When I disassembled the manifold on-site, I discovered that it was housing two flow limiters, and two piloted logic elements, but I didn't see any "viisble" damage, like missing seals, broken seats, or clogged orifices. At this point, I told the man that the manifold didn't present apparent failures, and to reach a definite conclusion I would need to take it to our workshop to analyze it better and run some "wet tests" on our test bench. The man disagreed - he was sure that since no visible damage was present - the manifold was OK. He insisted on re-mounting it on the machine to "see what happens", and do the necessary tests with the manifold mounted on the grader since he couldn't afford "wasting time studying components". All my attempts to reason with the man were futile...

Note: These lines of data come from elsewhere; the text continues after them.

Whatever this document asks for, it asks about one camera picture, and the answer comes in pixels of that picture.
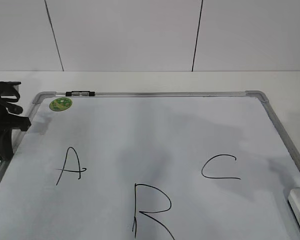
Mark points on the round green magnet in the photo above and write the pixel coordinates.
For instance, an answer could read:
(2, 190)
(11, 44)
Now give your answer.
(60, 104)

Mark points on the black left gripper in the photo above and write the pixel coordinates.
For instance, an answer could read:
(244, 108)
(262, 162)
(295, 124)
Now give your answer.
(10, 119)

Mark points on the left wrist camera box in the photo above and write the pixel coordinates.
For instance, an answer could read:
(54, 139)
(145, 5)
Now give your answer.
(10, 89)

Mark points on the white board with grey frame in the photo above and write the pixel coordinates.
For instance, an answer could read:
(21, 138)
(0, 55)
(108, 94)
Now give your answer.
(150, 168)

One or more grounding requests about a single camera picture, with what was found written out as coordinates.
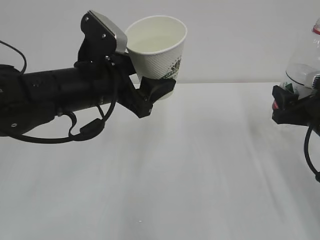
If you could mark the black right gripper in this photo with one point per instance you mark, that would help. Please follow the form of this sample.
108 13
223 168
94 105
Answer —
287 109

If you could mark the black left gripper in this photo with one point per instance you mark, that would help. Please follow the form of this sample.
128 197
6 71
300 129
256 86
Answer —
109 83

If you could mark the clear water bottle red label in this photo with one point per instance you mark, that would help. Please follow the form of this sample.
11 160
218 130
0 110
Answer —
304 60

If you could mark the white paper cup green logo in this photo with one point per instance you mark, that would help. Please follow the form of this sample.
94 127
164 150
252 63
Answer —
155 45

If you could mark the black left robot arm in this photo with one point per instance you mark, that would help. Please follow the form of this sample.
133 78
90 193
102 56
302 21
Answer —
29 100

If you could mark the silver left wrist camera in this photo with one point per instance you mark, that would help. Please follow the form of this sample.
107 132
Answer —
102 37

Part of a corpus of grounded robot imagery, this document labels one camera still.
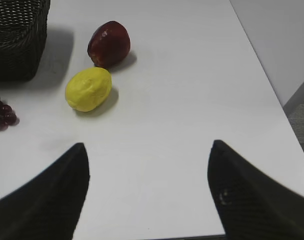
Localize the black woven basket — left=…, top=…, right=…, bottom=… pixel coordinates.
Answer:
left=0, top=0, right=50, bottom=83

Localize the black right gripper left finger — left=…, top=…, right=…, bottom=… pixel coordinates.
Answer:
left=0, top=143, right=89, bottom=240

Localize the yellow lemon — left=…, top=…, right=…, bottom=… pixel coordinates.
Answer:
left=65, top=67, right=112, bottom=113

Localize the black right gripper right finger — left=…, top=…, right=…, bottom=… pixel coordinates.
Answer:
left=207, top=140, right=304, bottom=240

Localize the dark red fruit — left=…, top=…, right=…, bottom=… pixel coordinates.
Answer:
left=87, top=20, right=131, bottom=68

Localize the purple grape bunch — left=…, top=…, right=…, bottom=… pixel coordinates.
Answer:
left=0, top=99, right=19, bottom=132

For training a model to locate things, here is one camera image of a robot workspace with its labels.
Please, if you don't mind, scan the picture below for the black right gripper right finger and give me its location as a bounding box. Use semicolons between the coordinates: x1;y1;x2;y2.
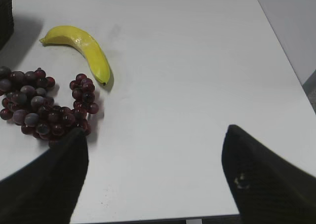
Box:
221;125;316;224

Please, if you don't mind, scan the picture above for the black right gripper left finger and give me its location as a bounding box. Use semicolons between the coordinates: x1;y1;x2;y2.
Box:
0;128;89;224

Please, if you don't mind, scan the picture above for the yellow banana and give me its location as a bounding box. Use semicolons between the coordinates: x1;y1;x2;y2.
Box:
39;25;111;85

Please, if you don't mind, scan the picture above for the black wicker basket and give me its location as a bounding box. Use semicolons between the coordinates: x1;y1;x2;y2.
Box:
0;0;14;49

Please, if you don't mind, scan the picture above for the red grape bunch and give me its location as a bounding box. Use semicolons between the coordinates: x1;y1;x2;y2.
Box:
0;66;99;146

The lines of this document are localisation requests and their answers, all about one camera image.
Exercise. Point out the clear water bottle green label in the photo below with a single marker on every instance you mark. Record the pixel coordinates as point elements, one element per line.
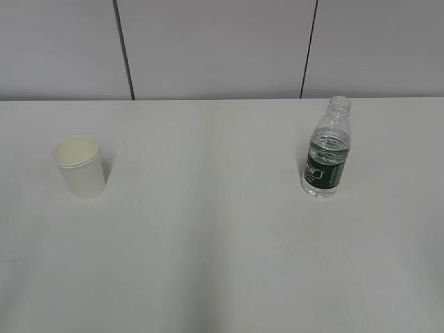
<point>329,147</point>

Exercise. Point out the white paper cup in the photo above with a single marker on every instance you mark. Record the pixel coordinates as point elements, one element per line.
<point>78,160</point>

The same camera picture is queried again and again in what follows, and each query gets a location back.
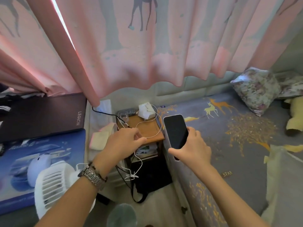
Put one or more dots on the person's left hand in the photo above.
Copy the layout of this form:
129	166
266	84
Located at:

Why is this wrong? First - since no changes were made to the manifold, most probably it would remain in the "malfunctioning state", so simply re-mounting it on the machine "to see what happens" was an illogical waste of time. The manifold was heavy as hell, and it took good two hours and two mechanics to put it back and reconnect all the hoses. Second - back-engineering of an unknown component is not a waste of time! You can't troubleshoot or fix something you don't know the function of! Third - it was virtually impossible to conduct any sort of productive test due to the very restricted access.

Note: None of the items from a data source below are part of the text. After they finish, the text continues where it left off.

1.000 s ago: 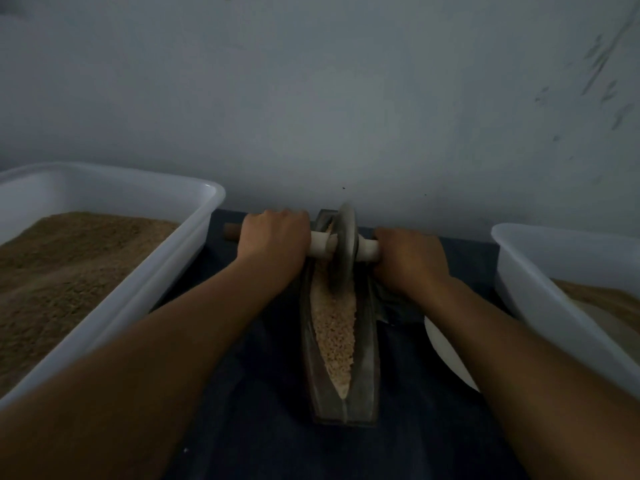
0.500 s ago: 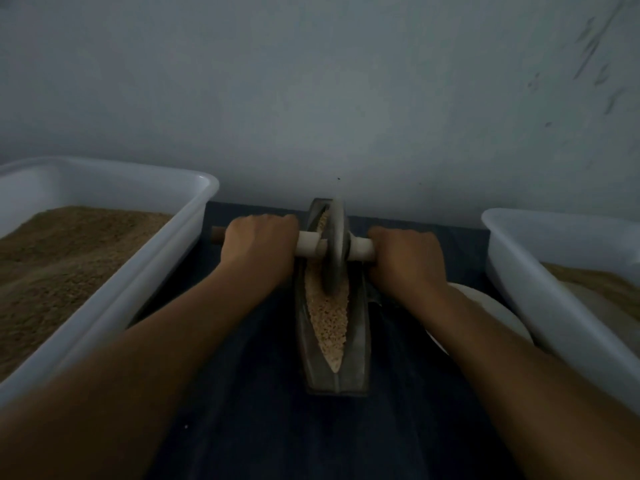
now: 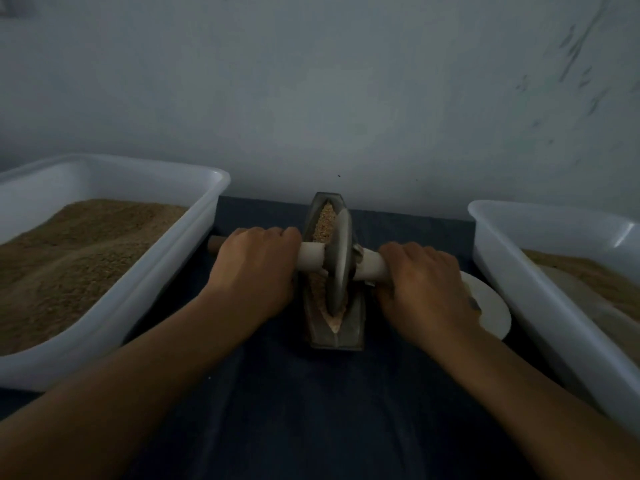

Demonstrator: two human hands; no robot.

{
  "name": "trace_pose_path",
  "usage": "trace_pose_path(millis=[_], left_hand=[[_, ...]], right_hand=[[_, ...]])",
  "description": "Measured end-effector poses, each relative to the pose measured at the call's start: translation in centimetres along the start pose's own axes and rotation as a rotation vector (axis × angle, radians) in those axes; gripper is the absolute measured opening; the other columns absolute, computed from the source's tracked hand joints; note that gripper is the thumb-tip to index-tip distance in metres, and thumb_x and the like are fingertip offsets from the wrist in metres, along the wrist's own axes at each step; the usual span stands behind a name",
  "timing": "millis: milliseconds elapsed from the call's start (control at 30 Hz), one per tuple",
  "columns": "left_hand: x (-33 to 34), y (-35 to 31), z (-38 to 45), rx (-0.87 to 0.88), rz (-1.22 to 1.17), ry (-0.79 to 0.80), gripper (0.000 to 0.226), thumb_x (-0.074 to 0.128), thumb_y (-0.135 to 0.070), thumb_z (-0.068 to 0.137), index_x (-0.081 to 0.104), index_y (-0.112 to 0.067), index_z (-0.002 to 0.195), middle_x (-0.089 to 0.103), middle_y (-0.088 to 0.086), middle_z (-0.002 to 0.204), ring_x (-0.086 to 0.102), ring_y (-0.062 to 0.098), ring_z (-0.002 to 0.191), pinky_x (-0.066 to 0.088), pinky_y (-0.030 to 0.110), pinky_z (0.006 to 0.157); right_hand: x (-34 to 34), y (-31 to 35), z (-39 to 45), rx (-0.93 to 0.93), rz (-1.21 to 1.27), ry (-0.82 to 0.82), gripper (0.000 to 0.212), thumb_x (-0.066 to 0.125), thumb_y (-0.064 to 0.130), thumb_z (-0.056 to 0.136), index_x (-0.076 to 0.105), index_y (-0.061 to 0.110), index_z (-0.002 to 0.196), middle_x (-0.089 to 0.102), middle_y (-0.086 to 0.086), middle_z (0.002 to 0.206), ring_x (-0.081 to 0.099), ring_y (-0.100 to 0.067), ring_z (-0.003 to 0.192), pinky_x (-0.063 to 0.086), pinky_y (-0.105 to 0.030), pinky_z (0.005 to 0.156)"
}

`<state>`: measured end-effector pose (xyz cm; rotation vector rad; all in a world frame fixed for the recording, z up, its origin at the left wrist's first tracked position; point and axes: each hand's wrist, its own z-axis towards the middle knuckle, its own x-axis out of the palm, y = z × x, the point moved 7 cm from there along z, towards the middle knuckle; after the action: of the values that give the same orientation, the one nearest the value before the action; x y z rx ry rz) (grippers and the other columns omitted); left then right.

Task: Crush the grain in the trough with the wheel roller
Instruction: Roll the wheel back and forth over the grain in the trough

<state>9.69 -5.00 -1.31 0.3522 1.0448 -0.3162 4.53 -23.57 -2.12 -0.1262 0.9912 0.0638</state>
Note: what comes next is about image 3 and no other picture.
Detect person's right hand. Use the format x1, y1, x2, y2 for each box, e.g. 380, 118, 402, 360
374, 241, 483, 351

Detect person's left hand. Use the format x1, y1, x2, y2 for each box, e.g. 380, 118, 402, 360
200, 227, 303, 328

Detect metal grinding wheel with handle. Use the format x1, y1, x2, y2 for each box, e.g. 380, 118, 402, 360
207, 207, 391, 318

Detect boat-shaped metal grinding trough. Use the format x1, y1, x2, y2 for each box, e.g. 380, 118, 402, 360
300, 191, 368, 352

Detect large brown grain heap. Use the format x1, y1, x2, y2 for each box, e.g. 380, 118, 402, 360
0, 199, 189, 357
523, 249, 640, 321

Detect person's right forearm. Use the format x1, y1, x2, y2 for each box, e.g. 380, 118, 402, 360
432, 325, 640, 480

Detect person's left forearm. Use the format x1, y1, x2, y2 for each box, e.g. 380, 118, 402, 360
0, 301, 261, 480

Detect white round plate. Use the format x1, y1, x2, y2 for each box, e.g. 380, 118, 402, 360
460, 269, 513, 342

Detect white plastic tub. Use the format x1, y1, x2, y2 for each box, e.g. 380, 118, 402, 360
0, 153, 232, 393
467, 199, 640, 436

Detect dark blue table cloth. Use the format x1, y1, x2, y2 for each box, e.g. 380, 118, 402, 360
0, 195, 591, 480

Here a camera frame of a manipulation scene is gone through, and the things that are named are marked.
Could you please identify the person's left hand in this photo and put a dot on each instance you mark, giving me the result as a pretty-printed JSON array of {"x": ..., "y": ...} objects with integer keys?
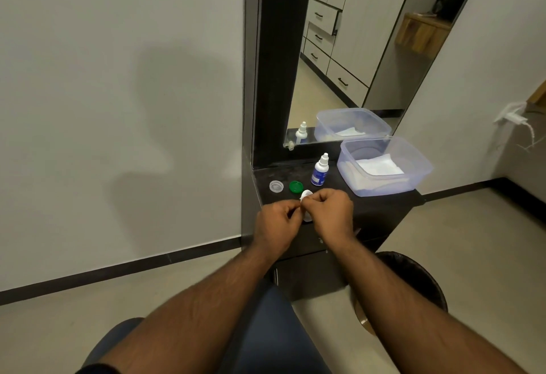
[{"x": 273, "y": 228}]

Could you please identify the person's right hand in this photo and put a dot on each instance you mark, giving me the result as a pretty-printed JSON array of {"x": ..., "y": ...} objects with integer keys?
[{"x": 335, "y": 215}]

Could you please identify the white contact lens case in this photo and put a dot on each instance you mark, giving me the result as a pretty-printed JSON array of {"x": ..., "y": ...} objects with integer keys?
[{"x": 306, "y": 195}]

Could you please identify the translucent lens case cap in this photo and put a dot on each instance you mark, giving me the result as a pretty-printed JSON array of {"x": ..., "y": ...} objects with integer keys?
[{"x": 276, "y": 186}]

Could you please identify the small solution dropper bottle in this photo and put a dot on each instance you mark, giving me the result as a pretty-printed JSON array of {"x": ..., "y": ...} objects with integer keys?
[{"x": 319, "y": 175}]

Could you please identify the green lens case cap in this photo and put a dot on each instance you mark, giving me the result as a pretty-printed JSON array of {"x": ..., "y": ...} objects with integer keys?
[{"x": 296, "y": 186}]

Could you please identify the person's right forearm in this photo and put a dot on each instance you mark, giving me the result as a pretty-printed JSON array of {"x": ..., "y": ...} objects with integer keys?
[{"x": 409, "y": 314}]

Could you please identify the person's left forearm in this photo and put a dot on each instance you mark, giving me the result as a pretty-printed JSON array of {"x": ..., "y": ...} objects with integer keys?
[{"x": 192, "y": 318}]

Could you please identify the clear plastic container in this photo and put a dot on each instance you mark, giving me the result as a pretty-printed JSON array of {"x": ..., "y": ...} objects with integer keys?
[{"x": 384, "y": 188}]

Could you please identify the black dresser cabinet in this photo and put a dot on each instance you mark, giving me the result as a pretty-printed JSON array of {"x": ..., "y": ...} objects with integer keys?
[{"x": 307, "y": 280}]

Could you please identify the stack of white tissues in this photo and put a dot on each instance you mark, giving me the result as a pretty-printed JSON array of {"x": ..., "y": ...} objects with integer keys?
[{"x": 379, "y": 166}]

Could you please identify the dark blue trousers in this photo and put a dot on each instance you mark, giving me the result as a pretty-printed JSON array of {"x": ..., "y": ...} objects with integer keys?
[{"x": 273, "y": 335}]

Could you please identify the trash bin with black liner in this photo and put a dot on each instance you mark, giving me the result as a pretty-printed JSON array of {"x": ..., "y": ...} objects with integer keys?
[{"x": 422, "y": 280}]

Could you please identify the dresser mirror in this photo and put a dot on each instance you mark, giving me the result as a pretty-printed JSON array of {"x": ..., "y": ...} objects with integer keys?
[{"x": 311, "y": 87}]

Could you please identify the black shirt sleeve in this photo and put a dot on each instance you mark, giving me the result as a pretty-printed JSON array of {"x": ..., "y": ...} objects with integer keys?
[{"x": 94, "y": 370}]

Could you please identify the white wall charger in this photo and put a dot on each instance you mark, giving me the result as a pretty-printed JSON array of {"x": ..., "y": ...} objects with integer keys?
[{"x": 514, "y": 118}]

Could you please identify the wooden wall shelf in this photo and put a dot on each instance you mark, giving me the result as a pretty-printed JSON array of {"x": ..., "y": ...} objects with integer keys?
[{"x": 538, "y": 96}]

After all this effort, the manifold was back in its place and (I wonder why?) the problem remained. After seeing that it was virtually impossible to do anything with it in place, I told the man that there was nothing else I could do in those conditions. Since there were two equal machines in the workshop, I advised him that the only "fast" way to confirm my theory and put this particular machine back in service would be through replacing this manifold with the one from the other (operational) machine.

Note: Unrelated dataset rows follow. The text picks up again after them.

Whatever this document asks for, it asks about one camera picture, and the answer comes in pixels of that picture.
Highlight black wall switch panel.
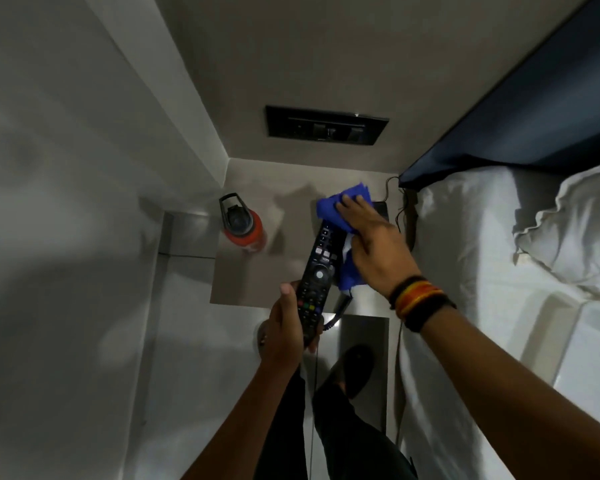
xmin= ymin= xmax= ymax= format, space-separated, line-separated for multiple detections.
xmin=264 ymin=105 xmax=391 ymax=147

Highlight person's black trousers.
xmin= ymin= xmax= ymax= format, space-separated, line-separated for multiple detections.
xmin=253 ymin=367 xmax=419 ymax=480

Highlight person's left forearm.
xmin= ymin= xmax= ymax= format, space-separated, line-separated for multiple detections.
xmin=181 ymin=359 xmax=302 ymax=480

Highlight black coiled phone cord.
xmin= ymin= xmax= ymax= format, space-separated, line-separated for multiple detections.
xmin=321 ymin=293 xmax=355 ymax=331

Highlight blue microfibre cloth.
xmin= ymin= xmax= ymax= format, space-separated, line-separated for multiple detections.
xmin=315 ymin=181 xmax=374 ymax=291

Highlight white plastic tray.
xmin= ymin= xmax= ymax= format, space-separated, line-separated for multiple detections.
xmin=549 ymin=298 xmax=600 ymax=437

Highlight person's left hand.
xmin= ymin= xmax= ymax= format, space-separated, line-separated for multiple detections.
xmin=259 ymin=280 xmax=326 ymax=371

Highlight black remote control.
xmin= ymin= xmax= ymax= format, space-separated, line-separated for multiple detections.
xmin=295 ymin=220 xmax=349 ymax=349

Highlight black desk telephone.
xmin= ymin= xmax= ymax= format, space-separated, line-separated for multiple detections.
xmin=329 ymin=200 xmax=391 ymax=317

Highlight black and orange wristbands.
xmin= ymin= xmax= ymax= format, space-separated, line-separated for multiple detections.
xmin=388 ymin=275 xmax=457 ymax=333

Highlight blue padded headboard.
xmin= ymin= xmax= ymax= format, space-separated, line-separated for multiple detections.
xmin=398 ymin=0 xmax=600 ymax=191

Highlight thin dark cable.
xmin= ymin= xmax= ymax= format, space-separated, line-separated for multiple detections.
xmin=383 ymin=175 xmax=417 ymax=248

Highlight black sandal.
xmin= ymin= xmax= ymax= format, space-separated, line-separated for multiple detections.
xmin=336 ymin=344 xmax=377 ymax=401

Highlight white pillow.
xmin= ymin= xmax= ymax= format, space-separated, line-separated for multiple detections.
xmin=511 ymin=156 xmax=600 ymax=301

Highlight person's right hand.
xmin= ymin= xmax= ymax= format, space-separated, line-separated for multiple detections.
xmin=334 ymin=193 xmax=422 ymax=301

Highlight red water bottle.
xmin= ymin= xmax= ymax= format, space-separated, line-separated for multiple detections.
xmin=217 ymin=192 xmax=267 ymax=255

When the bulky valve combination got replaced (for the last time) - the problem disappeared! Finally, I got the permission to take the malfunctioning manifold to our shop. It took me six hours to find and fix the problem - it turned out that one of the logic elements had an excessive internal leakage in the dampening section, which caused the area of the section to be excluded from the hydraulic balance, and a simple slotted shim increased the flow to the section compensating for the leakage and solving the problem.
Resuming all of the above in one sentence - a simple and relatively easily identifiable hydraulic problem, that could have been diagnosed and solved in two eight-hour shifts tops (or a single sixteen-hour shift), took over a month to be resolved, caused tons of unnecessary expenses, and it all happened due to incompetent and illogical troubleshooting and lack of very basic industrial hydraulics knowledge.
So, basic hydraulics knowledge coupled with a logical approach to troubleshooting is GOLD!